WHAT THE TASK ASKS :: Print the first line of the data below and every one after it, through the line containing "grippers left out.", exactly as written.

RAW DATA ::
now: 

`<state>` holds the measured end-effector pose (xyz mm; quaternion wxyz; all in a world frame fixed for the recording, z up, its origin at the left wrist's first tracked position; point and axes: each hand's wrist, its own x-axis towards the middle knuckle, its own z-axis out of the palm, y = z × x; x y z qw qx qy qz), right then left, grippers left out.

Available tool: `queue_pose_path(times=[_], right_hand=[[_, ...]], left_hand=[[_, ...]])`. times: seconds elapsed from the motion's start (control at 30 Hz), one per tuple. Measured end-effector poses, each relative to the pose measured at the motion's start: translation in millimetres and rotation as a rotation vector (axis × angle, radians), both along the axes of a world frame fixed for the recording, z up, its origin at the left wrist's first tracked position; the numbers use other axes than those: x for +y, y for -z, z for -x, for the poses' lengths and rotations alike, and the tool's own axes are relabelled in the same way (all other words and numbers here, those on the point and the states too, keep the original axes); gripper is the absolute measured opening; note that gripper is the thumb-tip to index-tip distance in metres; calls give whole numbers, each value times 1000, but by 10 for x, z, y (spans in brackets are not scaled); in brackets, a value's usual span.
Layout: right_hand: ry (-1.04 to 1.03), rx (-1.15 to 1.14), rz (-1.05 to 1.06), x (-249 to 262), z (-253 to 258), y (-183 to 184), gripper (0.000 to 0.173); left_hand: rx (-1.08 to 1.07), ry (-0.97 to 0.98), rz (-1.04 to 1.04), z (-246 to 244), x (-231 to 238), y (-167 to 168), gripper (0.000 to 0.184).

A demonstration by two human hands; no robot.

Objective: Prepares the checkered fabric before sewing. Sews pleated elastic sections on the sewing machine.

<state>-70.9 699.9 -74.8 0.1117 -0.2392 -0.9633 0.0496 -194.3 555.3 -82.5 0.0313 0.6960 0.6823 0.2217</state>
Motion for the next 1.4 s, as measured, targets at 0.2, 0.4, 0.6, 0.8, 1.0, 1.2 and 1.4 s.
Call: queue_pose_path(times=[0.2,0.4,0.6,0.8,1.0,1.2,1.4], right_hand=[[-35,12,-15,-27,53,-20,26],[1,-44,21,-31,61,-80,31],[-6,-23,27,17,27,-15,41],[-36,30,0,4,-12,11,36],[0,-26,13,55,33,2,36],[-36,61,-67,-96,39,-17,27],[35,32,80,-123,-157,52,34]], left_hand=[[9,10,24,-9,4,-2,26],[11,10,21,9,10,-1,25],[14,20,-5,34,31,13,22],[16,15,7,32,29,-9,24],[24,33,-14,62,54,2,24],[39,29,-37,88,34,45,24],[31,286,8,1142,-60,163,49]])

YOUR RESPONSE ::
now: 

`<state>` holds the measured end-effector pose (xyz mm; quaternion wxyz; all in a world frame fixed for the recording, z up, its origin at the left wrist's first tracked position; point and axes: each hand's wrist, its own x-axis towards the middle knuckle, its own z-axis out of the palm, y = z × x; x y z qw qx qy qz), right then left, grippers left out.

The exercise is done, with nothing more to add.